§ **Exercise goal**
Print the listing again exactly, leaving nothing out.

(Data block begins)

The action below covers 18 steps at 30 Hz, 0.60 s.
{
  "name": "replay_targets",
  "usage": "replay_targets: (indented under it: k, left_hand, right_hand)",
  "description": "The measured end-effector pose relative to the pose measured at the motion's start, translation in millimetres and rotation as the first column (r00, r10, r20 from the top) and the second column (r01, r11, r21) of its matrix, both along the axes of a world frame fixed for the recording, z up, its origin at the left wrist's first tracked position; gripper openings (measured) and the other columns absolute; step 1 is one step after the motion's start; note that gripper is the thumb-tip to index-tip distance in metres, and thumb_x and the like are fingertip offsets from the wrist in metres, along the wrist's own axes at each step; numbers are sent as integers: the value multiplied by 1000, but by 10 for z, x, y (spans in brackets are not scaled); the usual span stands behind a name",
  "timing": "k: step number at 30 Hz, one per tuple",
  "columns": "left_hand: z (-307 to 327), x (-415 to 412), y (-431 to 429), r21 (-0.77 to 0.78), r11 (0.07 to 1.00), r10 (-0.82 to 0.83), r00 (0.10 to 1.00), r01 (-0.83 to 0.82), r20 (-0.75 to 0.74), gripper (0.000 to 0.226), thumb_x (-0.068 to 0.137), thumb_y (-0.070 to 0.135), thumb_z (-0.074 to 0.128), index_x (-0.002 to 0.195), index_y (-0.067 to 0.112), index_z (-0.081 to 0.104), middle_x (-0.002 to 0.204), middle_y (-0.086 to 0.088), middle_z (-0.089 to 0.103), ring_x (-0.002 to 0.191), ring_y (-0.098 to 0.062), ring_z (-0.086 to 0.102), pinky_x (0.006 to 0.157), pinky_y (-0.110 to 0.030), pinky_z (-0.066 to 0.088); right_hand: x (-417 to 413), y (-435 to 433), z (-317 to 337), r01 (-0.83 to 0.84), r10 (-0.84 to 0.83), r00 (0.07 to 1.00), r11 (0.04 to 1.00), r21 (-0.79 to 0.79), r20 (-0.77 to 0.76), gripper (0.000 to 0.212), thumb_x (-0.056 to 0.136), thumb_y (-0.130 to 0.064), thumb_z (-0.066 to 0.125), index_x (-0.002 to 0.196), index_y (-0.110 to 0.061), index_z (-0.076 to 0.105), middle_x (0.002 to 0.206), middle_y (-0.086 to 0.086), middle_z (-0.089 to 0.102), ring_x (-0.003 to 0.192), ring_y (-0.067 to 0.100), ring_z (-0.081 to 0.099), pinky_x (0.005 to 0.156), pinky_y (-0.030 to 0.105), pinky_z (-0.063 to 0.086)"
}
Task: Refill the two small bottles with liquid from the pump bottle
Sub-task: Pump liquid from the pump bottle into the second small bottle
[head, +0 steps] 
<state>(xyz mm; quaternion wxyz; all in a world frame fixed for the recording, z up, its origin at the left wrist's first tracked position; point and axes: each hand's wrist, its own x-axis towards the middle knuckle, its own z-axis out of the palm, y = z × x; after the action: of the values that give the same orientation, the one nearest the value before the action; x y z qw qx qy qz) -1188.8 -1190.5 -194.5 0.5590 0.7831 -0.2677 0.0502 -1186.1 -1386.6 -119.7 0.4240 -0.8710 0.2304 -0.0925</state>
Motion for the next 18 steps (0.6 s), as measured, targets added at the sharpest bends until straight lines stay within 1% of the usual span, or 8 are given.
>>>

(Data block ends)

§ **Response to the exercise**
The action below covers 18 steps at 30 Hz, 0.60 s.
{
  "name": "replay_targets",
  "usage": "replay_targets: (indented under it: k, left_hand, right_hand)",
  "description": "The measured end-effector pose relative to the pose measured at the motion's start, translation in millimetres and rotation as the first column (r00, r10, r20 from the top) and the second column (r01, r11, r21) of its matrix, both along the axes of a world frame fixed for the recording, z up, its origin at the left wrist's first tracked position; gripper openings (measured) and the other columns absolute; step 1 is one step after the motion's start; note that gripper is the thumb-tip to index-tip distance in metres, and thumb_x and the like are fingertip offsets from the wrist in metres, along the wrist's own axes at each step; numbers are sent as integers: the value multiplied by 1000, but by 10 for z, x, y (spans in brackets are not scaled); the usual span stands behind a name",
  "timing": "k: step number at 30 Hz, one per tuple",
  "columns": "left_hand: z (-307 to 327), x (-415 to 412), y (-431 to 429), r21 (-0.77 to 0.78), r11 (0.07 to 1.00), r10 (-0.82 to 0.83), r00 (0.10 to 1.00), r01 (-0.83 to 0.82), r20 (-0.75 to 0.74), gripper (0.000 to 0.226), thumb_x (-0.068 to 0.137), thumb_y (-0.070 to 0.135), thumb_z (-0.074 to 0.128), index_x (-0.002 to 0.195), index_y (-0.067 to 0.112), index_z (-0.081 to 0.104), middle_x (-0.002 to 0.204), middle_y (-0.086 to 0.088), middle_z (-0.089 to 0.103), ring_x (-0.002 to 0.191), ring_y (-0.098 to 0.062), ring_z (-0.086 to 0.102), pinky_x (0.006 to 0.157), pinky_y (-0.110 to 0.030), pinky_z (-0.066 to 0.088); right_hand: x (-417 to 413), y (-435 to 433), z (-317 to 337), r01 (-0.83 to 0.84), r10 (-0.84 to 0.83), r00 (0.07 to 1.00), r11 (0.04 to 1.00), r21 (-0.79 to 0.79), r20 (-0.77 to 0.76), gripper (0.000 to 0.212), thumb_x (-0.056 to 0.136), thumb_y (-0.130 to 0.064), thumb_z (-0.066 to 0.125), index_x (-0.002 to 0.196), index_y (-0.110 to 0.061), index_z (-0.076 to 0.105), middle_x (0.002 to 0.206), middle_y (-0.086 to 0.086), middle_z (-0.089 to 0.102), ring_x (-0.003 to 0.192), ring_y (-0.067 to 0.100), ring_z (-0.081 to 0.099), pinky_x (0.005 to 0.156), pinky_y (-0.030 to 0.105), pinky_z (-0.063 to 0.086)"
}
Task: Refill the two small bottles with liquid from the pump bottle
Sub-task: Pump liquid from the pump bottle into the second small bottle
[head, +0 steps] 
<state>(xyz mm; quaternion wxyz; all in a world frame fixed for the recording, z up, its origin at the left wrist's first tracked position; point and axes: each hand's wrist, its own x-axis towards the middle knuckle, its own z-axis out of the palm, y = z × x; after the action: of the values that give the same orientation, the one nearest the value before the action; x y z qw qx qy qz) -1188.8 -1190.5 -194.5 0.5590 0.7831 -0.2677 0.0502 -1186.1 -1386.6 -119.7 0.4240 -0.8710 0.2304 -0.0925</state>
Motion for the next 18 steps (0.6 s), as measured, targets added at the sharpest bends until straight lines stay within 1% of the usual span, or 8 are given.
>>>

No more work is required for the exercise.